## AIM OF THE EXERCISE
If a record contains a picture, drop the picture and copy everything else exactly.

== RAW DATA ==

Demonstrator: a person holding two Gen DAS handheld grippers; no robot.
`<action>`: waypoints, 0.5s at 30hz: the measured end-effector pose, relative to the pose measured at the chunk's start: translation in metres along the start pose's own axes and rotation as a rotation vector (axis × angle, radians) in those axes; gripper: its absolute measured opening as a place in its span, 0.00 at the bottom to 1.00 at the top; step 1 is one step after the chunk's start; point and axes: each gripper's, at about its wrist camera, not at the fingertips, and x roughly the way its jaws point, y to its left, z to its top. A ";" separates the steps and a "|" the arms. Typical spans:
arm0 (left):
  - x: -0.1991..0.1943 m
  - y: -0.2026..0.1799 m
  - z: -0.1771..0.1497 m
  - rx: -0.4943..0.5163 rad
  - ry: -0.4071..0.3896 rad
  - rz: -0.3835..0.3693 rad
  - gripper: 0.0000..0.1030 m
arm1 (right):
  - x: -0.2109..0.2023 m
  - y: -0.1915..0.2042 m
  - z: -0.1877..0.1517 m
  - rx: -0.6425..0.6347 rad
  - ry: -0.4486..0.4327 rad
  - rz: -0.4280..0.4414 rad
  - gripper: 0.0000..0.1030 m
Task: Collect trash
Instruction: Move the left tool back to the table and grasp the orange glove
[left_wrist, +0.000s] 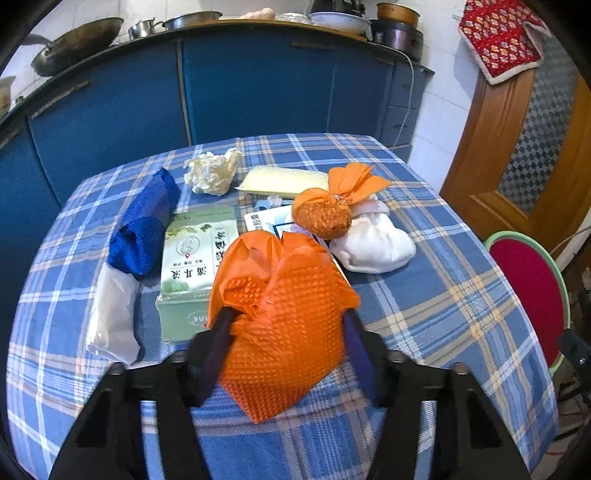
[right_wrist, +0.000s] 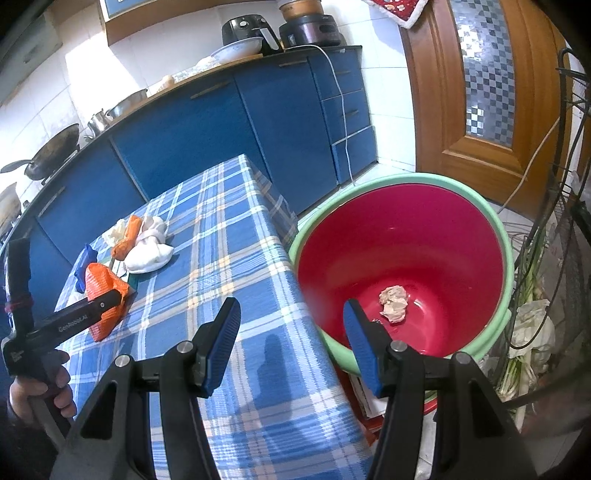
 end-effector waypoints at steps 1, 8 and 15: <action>0.000 0.000 -0.001 -0.001 0.002 -0.008 0.44 | 0.000 0.001 0.000 -0.003 0.001 0.001 0.58; -0.007 0.006 -0.002 -0.024 -0.011 -0.068 0.20 | 0.001 0.012 0.000 -0.029 0.003 0.010 0.58; -0.029 0.017 0.002 -0.048 -0.068 -0.095 0.18 | 0.004 0.029 0.005 -0.069 0.005 0.036 0.58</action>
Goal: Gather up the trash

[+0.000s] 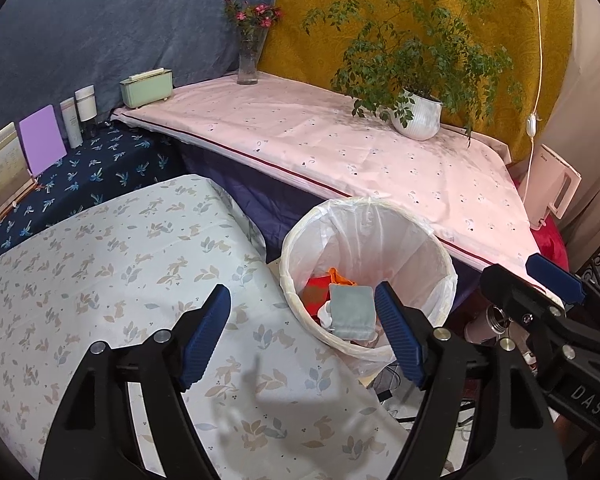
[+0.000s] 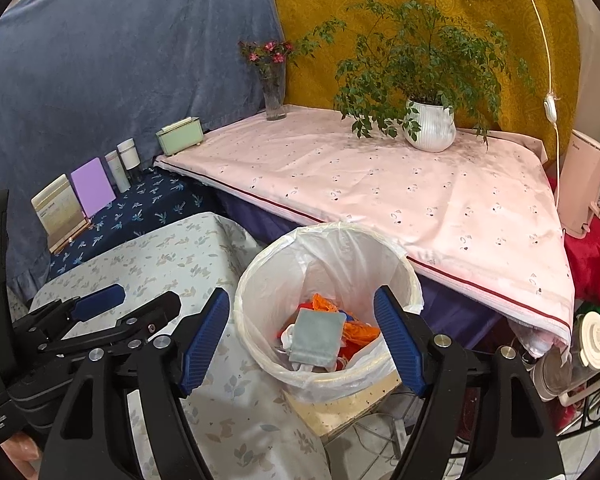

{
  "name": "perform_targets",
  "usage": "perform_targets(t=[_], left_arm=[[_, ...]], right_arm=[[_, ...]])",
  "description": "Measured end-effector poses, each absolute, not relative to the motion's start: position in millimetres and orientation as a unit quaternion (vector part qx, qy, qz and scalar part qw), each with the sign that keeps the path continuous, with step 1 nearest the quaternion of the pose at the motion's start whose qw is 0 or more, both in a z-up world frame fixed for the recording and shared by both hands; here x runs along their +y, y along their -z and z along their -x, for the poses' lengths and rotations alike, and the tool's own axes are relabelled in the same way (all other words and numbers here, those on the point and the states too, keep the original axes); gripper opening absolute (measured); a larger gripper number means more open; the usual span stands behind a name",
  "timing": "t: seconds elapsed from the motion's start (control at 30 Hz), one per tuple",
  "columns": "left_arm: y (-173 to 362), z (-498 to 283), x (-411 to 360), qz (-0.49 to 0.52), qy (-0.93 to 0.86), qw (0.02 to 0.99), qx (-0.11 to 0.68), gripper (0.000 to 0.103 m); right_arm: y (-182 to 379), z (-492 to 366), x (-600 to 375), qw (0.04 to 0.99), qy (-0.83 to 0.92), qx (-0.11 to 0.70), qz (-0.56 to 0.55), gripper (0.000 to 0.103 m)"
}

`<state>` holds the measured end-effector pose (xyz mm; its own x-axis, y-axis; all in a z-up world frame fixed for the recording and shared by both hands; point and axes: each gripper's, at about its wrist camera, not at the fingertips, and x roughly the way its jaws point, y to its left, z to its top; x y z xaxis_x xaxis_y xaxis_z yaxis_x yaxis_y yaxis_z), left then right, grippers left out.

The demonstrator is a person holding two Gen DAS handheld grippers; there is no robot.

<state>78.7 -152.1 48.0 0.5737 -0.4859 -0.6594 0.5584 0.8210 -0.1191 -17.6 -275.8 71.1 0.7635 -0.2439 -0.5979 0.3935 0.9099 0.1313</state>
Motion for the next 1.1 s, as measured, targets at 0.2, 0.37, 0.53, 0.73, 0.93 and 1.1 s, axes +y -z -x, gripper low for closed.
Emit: perform_targets(t=[0.2,0.37,0.53,0.73,0.93,1.1], left_arm=[[-47,-79,-148,-0.044,0.291,0.886,0.359,0.071],[-45,-76,-145,-0.048,0.286,0.888,0.357,0.072],[-40,-73,-138,-0.046,0.273,0.891,0.359,0.077],[-34,-71,-127,-0.043,0.256,0.895,0.363,0.078],[-30,-67,-121,-0.049,0.241,0.900,0.359,0.084],[-26,-65,-113,-0.051,0.227,0.902,0.363,0.087]], right_arm=[[-67,17,-272,0.929,0.166,0.308,-0.123,0.074],[-65,19,-274,0.928,0.170,0.306,-0.129,0.081],[-61,19,-269,0.927,0.171,0.312,-0.115,0.084],[-54,21,-261,0.927,0.172,0.320,-0.092,0.084],[-47,18,-255,0.925,0.167,0.332,-0.083,0.085],[-38,16,-253,0.921,0.164,0.344,-0.085,0.088]])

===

## RESULT FOR THIS TASK
Demonstrator: a person holding two Gen DAS handheld grippers; no robot.
`<action>`: waypoints, 0.5s at 30hz: the measured end-effector pose, relative to the pose measured at the chunk's start: translation in metres along the start pose's own axes and rotation as a rotation vector (axis × angle, radians) in those axes; gripper: its absolute measured opening as a place in its span, 0.00 at the bottom to 1.00 at the top; step 1 is one step after the chunk's start; point and axes: each gripper's, at about its wrist camera, not at the fingertips, and x roughly the way its jaws point, y to its left, z to its top. A ";" separates the steps and a "|" the arms. Typical spans:
arm0 (left):
  - x: -0.1991..0.1943 m
  - y: -0.2026..0.1799 m
  - z: -0.1771..0.1497 m
  - rx: -0.4943..0.5163 rad
  - ry: -0.4071..0.3896 rad
  - rz: -0.3835..0.3693 rad
  - gripper: 0.0000..0.1030 m
arm1 (right):
  - x: -0.2109..0.2023 m
  - y: -0.1915..0.2042 m
  - z: -0.1877..0.1517 m
  - rx: -0.6425..0.6347 rad
  - ry: -0.4486..0.4327 rad
  - rz: -0.4280..0.4414 rad
  - gripper: 0.0000..0.1030 m
Task: Collect trash
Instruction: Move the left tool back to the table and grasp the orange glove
[left_wrist, +0.000s] 
[right_wrist, +0.000s] 
 end-effector waypoints at steps 1, 8 and 15: <action>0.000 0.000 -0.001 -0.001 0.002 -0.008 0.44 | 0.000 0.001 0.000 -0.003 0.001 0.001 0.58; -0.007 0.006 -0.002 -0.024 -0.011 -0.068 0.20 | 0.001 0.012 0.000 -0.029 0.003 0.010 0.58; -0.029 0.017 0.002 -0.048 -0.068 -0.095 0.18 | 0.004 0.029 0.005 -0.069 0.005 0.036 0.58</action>
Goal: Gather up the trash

[+0.000s] 
[+0.000s] 

{
  "name": "perform_targets",
  "usage": "perform_targets(t=[_], left_arm=[[_, ...]], right_arm=[[_, ...]])",
  "description": "Measured end-effector poses, each absolute, not relative to the motion's start: position in millimetres and orientation as a unit quaternion (vector part qx, qy, qz and scalar part qw), each with the sign that keeps the path continuous, with step 1 nearest the quaternion of the pose at the motion's start whose qw is 0 or more, both in a z-up world frame fixed for the recording and shared by both hands; here x runs along their +y, y along their -z and z along their -x, for the poses' lengths and rotations alike, and the tool's own axes are relabelled in the same way (all other words and numbers here, those on the point and the states too, keep the original axes); gripper opening absolute (measured); a larger gripper number means more open; the usual span stands behind a name",
  "timing": "t: seconds elapsed from the motion's start (control at 30 Hz), one per tuple",
  "columns": "left_arm: y (-173 to 362), z (-498 to 283), x (-411 to 360), qz (-0.49 to 0.52), qy (-0.93 to 0.86), qw (0.02 to 0.99), qx (-0.11 to 0.68), gripper (0.000 to 0.103 m); right_arm: y (-182 to 379), z (-492 to 366), x (-600 to 375), qw (0.04 to 0.99), qy (-0.83 to 0.92), qx (-0.11 to 0.70), qz (-0.56 to 0.55), gripper (0.000 to 0.103 m)"
}

`<state>` holds the measured end-effector pose (xyz mm; its own x-axis, y-axis; all in a z-up world frame fixed for the recording and shared by both hands; point and axes: each gripper's, at about its wrist camera, not at the fingertips, and x roughly the way its jaws point, y to its left, z to its top; x y z xaxis_x xaxis_y xaxis_z yaxis_x yaxis_y yaxis_z), left then right, grippers left out.

The demonstrator is a person holding two Gen DAS handheld grippers; there is no robot.

<state>78.7 -152.1 48.0 0.5737 -0.4859 -0.6594 0.5584 0.8210 -0.1191 -17.6 -275.8 71.1 0.7635 -0.2439 -0.5979 0.3935 0.9099 0.1313</state>
Motion for the next 1.1 s, as measured, targets at 0.2, 0.37, 0.53, 0.73, 0.93 and 1.1 s, axes +y -z -x, gripper low for closed.
Emit: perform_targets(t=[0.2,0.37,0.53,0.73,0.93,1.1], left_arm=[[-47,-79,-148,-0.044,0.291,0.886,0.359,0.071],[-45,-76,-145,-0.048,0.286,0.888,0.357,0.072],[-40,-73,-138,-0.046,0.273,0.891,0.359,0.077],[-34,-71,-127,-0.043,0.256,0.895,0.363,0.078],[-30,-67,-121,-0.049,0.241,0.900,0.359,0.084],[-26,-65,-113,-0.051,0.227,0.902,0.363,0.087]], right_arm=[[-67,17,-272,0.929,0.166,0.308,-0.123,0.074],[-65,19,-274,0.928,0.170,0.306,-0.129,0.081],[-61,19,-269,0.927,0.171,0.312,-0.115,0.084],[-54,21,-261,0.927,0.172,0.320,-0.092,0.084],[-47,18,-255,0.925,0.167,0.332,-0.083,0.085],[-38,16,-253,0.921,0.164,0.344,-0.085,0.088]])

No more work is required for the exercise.